Road Geometry Mapping: Balancing between GPS Traces and Imagery Alignment

I haven’t come across any comprehensive documentation detailing the precise mapping guidelines for road geometry. Therefore, I would greatly appreciate any input or feedback on this matter.

This message is in continuation of the discussion from: Strava: mapping legal usage - #34 by dieterdreist

In practice, visible roads are often initially mapped using imagery alone, and later adjusted using GPS data if available.

It is widely recognized that GPS accuracy can be limited in areas with dense forest cover or mountainous terrains due to weak signal reception (drifts).

However, relying solely on imagery for alignment poses its own challenges, as it can have inherent offset issues that make it unreliable.

While I haven’t found official statistics, I believe that navigation and routing constitute the primary use-case for OpenStreetMap data. Considering this, I tend to prioritize, in mountainous and remote areas, quality averaged out GPS-traced geometry (e.g. Strava) over imagery alone.
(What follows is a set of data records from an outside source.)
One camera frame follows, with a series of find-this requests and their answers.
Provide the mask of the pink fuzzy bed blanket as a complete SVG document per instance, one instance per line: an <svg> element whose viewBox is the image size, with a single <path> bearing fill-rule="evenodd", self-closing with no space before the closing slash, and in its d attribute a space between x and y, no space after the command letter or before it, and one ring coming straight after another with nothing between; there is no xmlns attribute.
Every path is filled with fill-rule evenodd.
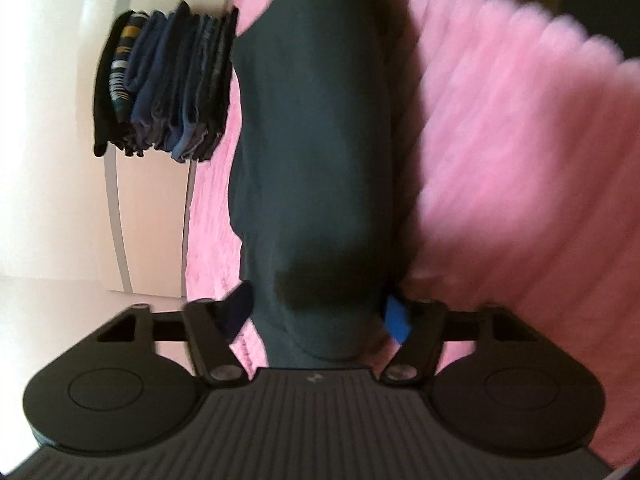
<svg viewBox="0 0 640 480"><path fill-rule="evenodd" d="M639 64L516 0L374 0L413 299L492 301L605 388L594 452L639 456Z"/></svg>

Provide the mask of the dark green long-sleeve shirt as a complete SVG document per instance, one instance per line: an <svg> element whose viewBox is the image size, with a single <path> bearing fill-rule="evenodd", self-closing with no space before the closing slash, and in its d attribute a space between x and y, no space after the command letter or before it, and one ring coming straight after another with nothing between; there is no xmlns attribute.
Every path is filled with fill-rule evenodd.
<svg viewBox="0 0 640 480"><path fill-rule="evenodd" d="M371 0L272 0L235 41L229 182L268 363L356 364L397 285L390 95Z"/></svg>

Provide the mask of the stack of hanging clothes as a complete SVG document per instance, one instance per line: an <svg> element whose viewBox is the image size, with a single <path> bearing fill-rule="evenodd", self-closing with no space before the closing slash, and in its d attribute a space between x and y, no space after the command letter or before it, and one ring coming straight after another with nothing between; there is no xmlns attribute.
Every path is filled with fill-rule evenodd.
<svg viewBox="0 0 640 480"><path fill-rule="evenodd" d="M231 51L239 11L129 10L114 21L93 91L93 154L128 157L155 150L172 160L206 162L228 118Z"/></svg>
Since satellite imagery is typically not visible to end-users in their applications, the limitations of GPS accuracy may go unnoticed. Conversely, if a road aligns with the imagery but deviates from the averaged GPS traces in an area with known accuracy issues, it may lead to complaints about poor map quality from end-users.

The main drawback of favoring GPS-traced geometry is that mappers may encounter conflicting road alignments that do not match the available imagery. However, it is important to acknowledge that imagery itself may not always represent the ground truth accurately due to offset issues.


We strive towards the most accurate roads alignment based on the real word, using multiple sources to achieve this is a good idea. However, we shouldn’t compensate alignment for inaccurate GPS, because when GPS gets improved over the decades we are left with inaccurate roads.


As said in the other topic, mapping requires delicate balance. The most accurate in my opinion is the Lidar. It is affected by the atmosphere when air is layered (stratified) where it does not move much. On that model then aerials are mapped onto to create orthophotos. There is often a shift, can be more than one meter. Then comes GPS :slight_smile:

In our governmental GIS web height data derived from Lidar model can be queried by drawing lines. That helped me find a hole in a buried hose from pressure/height calculations. Astoundingly correct! No way to get that from consumer GPS.


Arial imagery can have offsets of several meters - right. Just look at different image sources at the same location (if not derived from the same raw image).
Single GPS traces of consumer devices are usually not better than 3 to 5 m, but often with heavy deviations of dozens of meters caused by poor satellite geometry, multipath effects etc.
Heatmaps generated out of several traces do some sort of averaging and thus reduce “side jumps”, but are still affected by “bad traces”.
Newer hardware using more GNSS systems are less prone to geometry problems and two-frequency-sensors have a better accuracy.
But most of the traces uploaded to OSM or Strava are up to now of the old sort.

Keeping this in mind you may carefully adjust image offsets. But these offsets change sometimes within a few dozen meters and you have reasonable traces typically only along main roads. Ignoring objects mapped by imagery and just correcting road geometry isn’t a good idea since then you will have e.g. streets running through buildings.

In some regions you may have exact maps/images legally usable by OSM from cadastre or orthophotos (LIDAR). This is definetly preferrable even over GPS traces, but precise and actual maps are very rare.

In short: Geometry correction is highly a matter of balancing and this balance may vary remarkably from scene to scene.